Orsulic also emphasized the discovery aspects of the research. "As with any good science, it raises more questions than it gives answers," she said. "One of our major findings is that we presently are wrong in the way we categorize tumors, and this of course has implications for the way patients are treated. This is nice evidence that there is a genetic profile that fits three tumor types—uterine serous, ovarian serous, and basal-like breast carcinomas—that we previously thought of as separate entities, and that they perhaps should be thought of now in the same way."

In addition to Levine's research with the Gynecologic Oncology Group, TCGA's investigation of endometrial cancer continues, both to accrue up to 500 samples and to complete whole genome sequencing on 50. According to Kucherlapati, the group decided to publish results from 373 samples because they were so significant. After the team completes the remaining analysis it will decide whether to publish any additional findings or merely to make the data publicly available, he added.
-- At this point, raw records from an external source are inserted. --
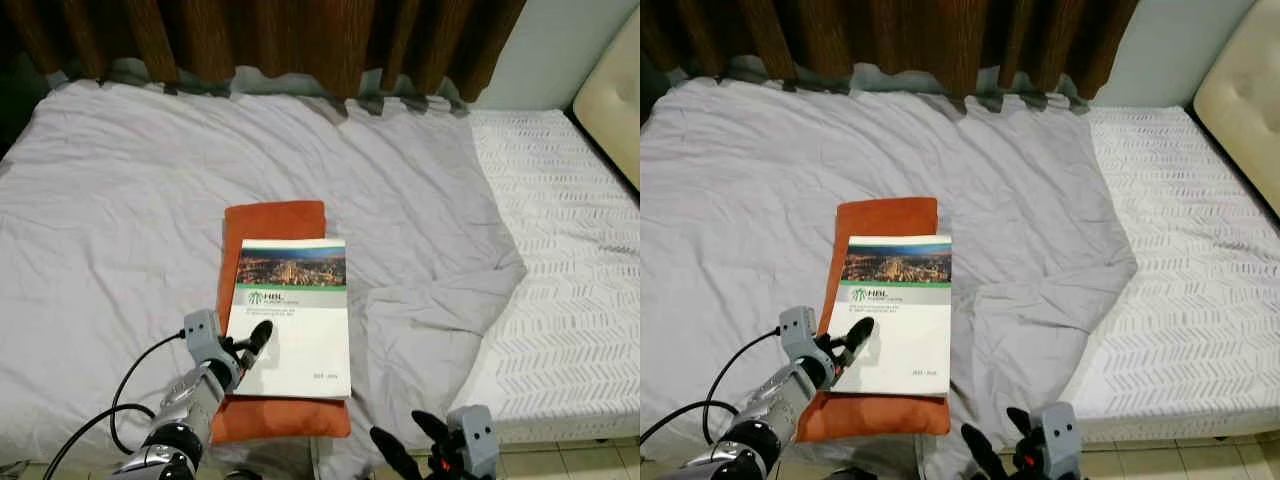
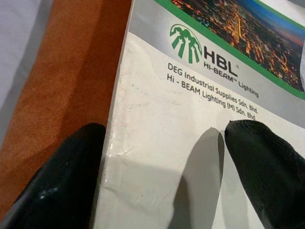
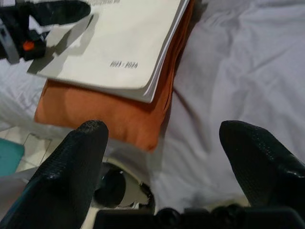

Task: Clean up the room

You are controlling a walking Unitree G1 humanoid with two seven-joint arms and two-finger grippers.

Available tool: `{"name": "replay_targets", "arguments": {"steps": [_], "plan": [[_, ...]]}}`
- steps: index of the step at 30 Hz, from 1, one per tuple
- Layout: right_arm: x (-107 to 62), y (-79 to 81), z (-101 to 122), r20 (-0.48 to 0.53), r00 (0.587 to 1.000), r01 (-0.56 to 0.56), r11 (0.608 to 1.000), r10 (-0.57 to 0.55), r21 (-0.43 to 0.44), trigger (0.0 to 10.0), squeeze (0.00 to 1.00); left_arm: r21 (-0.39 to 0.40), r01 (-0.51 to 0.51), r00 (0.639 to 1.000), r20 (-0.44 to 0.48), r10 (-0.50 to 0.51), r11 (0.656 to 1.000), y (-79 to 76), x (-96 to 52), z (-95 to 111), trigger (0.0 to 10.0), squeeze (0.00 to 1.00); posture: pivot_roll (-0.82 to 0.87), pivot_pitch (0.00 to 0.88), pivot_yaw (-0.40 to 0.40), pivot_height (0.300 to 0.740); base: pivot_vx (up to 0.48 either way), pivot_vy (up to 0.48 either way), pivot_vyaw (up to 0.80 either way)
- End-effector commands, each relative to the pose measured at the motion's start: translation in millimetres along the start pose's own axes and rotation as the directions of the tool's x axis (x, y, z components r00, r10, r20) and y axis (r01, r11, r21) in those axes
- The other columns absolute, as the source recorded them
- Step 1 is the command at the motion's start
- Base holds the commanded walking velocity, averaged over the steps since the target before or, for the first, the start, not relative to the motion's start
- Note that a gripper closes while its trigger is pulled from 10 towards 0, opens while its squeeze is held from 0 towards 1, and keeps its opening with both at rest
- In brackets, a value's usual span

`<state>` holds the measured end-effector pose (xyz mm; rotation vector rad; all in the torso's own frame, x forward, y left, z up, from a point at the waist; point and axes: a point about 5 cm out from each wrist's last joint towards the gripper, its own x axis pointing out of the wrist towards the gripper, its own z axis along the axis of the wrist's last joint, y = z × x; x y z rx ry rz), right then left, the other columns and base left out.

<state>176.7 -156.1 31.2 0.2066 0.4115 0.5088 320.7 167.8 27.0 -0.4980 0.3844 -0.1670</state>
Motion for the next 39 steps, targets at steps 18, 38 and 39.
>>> {"name": "replay_targets", "arguments": {"steps": [18,38,39], "plan": [[-12.9,7.9,-1.8,-0.027,0.999,0.025,0.999,-0.024,0.031,10.0,0.00,-0.037,-0.112,0.987,-0.123,0.107,0.993,11.6,-8.8,-27.3,0.0,0.00,-0.18,0.304,-0.072,0.740,0.000,0.000,0.00],[31.2,-37.5,51.5,0.210,0.955,0.200,0.977,-0.211,0.072,10.0,0.00,0.209,0.252,0.958,0.084,-0.274,0.945,-42.3,11.1,30.4,0.0,0.00,-0.08,0.040,0.010,0.740,0.000,0.000,0.00],[31.9,-39.4,56.0,0.230,0.947,0.213,0.974,-0.224,0.072,10.0,0.00,0.243,0.261,0.952,0.098,-0.291,0.934,-44.1,9.7,34.2,0.0,0.00,-0.08,0.040,0.010,0.740,0.000,0.000,0.00]]}}
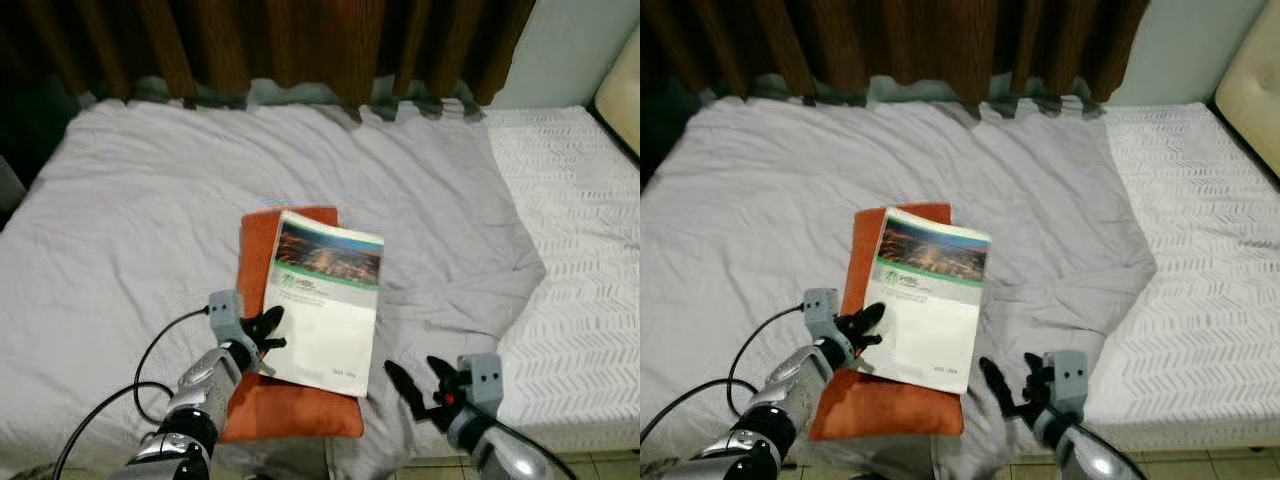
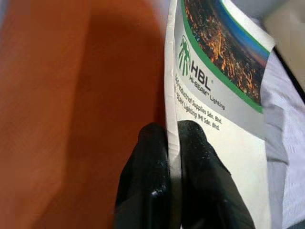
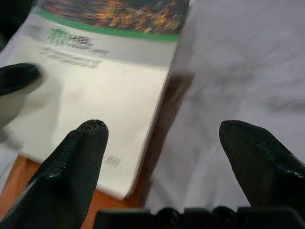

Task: Clean up the room

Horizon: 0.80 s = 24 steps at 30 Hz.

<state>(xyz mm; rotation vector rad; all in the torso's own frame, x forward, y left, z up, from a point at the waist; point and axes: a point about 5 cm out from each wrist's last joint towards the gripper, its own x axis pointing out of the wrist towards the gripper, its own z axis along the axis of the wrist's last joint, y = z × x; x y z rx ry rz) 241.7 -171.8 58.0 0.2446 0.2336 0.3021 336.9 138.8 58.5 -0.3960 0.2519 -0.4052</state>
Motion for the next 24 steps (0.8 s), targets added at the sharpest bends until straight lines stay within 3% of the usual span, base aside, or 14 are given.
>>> {"name": "replay_targets", "arguments": {"steps": [1,4,5,7,10,11,14,16,17,24], "plan": [[0.8,-7.8,8.2,0.061,0.996,0.063,0.998,-0.064,0.012,10.0,0.00,0.139,0.025,0.995,0.093,-0.038,0.990,-1.4,-3.4,21.6,0.0,0.00,-0.06,0.009,0.014,0.740,0.000,0.000,0.00],[5.1,-11.0,12.9,0.092,0.991,0.097,0.995,-0.097,0.003,10.0,0.00,0.178,0.001,0.993,0.119,-0.023,0.984,0.5,-6.1,27.7,0.0,0.00,-0.05,0.000,0.014,0.740,0.000,0.000,0.00],[6.6,-16.5,24.8,0.165,0.971,0.187,0.981,-0.176,-0.051,10.0,0.00,0.284,-0.044,0.986,0.169,-0.005,0.958,-1.8,-14.3,37.4,0.0,0.00,-0.03,0.000,0.009,0.740,0.000,0.000,0.00],[6.5,-18.2,28.5,0.189,0.961,0.221,0.972,-0.203,-0.075,10.0,0.00,0.303,-0.058,0.983,0.184,0.002,0.951,-3.3,-17.2,39.8,0.0,0.00,-0.03,0.000,0.008,0.740,0.000,0.000,0.00],[-1.9,-23.3,36.6,0.262,0.923,0.320,0.941,-0.282,-0.114,10.0,0.00,0.366,-0.090,0.975,0.224,0.006,0.926,-10.0,-33.4,45.3,0.0,0.00,-0.02,0.000,-0.001,0.740,0.000,0.000,0.00],[-1.9,-23.3,36.6,0.262,0.923,0.320,0.941,-0.282,-0.114,10.0,0.00,0.366,-0.090,0.975,0.224,0.006,0.926,-10.0,-33.4,45.3,0.0,0.00,-0.02,0.000,-0.001,0.740,0.000,0.000,0.00],[-10.4,-32.1,29.8,0.264,0.898,0.394,0.911,-0.352,-0.125,10.0,0.00,0.479,-0.081,0.978,0.209,-0.024,0.874,-20.4,-44.3,42.5,0.0,0.00,-0.01,0.000,-0.003,0.740,0.000,0.000,0.00],[-10.2,-34.4,24.5,0.246,0.899,0.400,0.908,-0.363,-0.121,10.0,0.00,0.499,-0.082,0.979,0.201,-0.023,0.863,-23.1,-43.3,39.4,0.0,0.00,-0.01,0.000,0.008,0.740,0.000,0.000,0.00],[-7.2,-35.3,20.3,0.231,0.902,0.398,0.910,-0.364,-0.119,10.0,0.00,0.503,-0.084,0.982,0.190,-0.016,0.860,-26.2,-40.2,36.1,10.0,0.00,-0.01,0.000,0.010,0.740,0.000,0.000,0.00],[10.1,-32.5,19.5,0.206,0.926,0.346,0.929,-0.316,-0.132,10.0,0.00,0.490,-0.128,0.981,0.191,0.037,0.862,-31.5,-29.3,33.5,10.0,0.00,-0.05,0.000,0.014,0.740,0.000,-0.314,0.00]]}}
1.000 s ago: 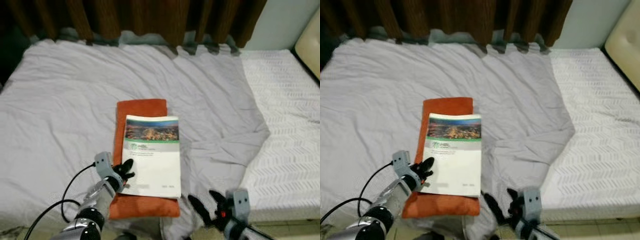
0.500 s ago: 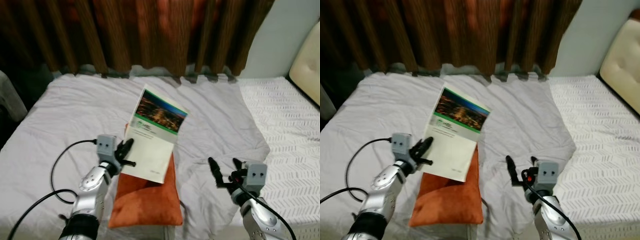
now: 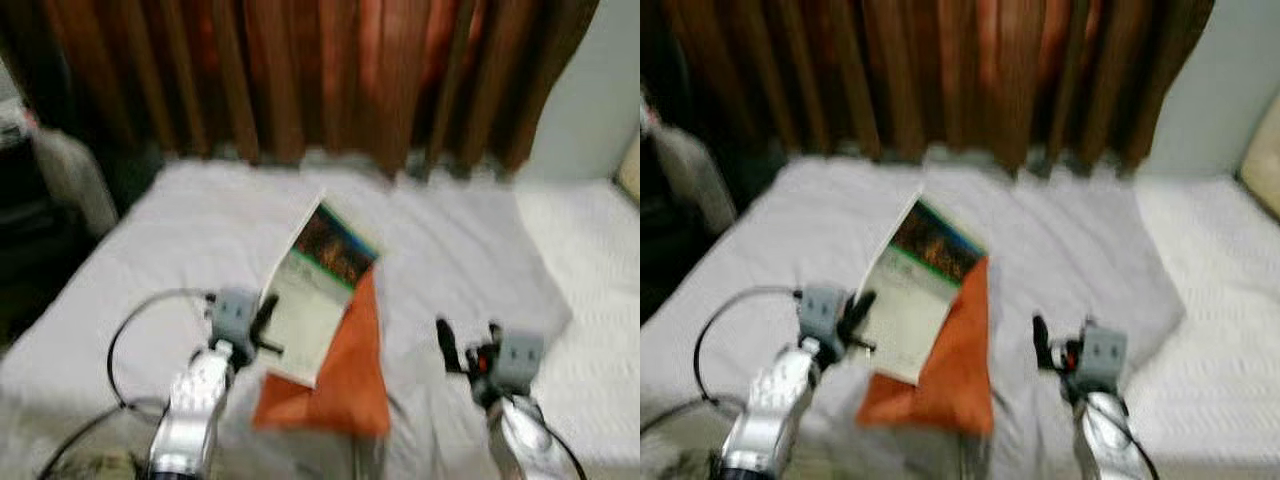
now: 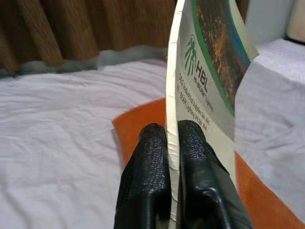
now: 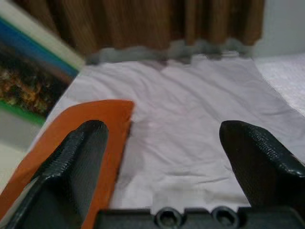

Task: Clean up the room

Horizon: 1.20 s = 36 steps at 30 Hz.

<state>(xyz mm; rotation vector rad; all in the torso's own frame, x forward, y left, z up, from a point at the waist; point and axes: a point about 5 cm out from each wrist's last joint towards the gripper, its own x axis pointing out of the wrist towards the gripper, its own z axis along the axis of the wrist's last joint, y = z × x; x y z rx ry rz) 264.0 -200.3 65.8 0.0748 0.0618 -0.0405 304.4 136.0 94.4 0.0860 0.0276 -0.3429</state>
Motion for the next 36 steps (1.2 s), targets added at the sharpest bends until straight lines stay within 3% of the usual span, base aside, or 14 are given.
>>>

The Clinical Lab Connection

If the TCGA's findings seem far-removed from clinical practice and the work of clinical laboratories, Kucherlapati was not alone in suggesting otherwise. "Determining all these different types of genetic variations eventually will have to be done in diagnostic labs. While some would argue that that is not done today, soon every newly diagnosed tumor will have to be tested for all the genetic and genomic changes. So that means there is actually a great opportunity for laboratorians to make it happen," he said.
Cherniack also emphasized the connection between the TCGA's results and the evolving landscape of lab practice. "Molecular tests will be really important, and our paper points to their utility," he said. "They're coming into fruition and already are being done by several labs. This is something different diagnostic companies are taking advantage of, too. So it's really the future of oncology."